Write only how many lines of the listing below include the string "white".

[DATA RECORDS Boundary: Start]

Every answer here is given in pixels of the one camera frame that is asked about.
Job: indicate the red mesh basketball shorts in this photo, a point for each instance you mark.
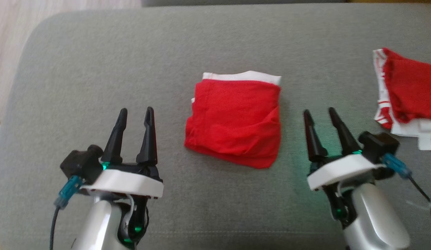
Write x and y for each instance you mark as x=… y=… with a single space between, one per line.
x=233 y=121

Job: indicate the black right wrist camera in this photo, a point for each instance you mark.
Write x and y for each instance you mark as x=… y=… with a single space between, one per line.
x=379 y=146

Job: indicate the yellow and grey sofa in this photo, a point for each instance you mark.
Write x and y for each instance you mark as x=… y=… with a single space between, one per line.
x=97 y=69

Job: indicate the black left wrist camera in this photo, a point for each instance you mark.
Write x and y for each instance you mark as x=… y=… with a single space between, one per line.
x=80 y=165

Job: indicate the red basketball jersey white trim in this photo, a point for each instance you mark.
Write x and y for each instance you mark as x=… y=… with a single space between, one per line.
x=413 y=86

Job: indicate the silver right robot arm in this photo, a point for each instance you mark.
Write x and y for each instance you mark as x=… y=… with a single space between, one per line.
x=379 y=222

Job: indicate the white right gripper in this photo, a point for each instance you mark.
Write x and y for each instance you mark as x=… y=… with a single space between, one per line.
x=344 y=170

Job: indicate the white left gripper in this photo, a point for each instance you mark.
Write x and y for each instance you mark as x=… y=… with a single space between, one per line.
x=125 y=182

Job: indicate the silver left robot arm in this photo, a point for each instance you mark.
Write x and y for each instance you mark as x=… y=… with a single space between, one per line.
x=97 y=225

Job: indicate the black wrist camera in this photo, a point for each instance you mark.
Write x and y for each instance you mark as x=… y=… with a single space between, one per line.
x=379 y=146
x=80 y=165

[DATA RECORDS Boundary: End]

▶ _EXERCISE SOLUTION_: 3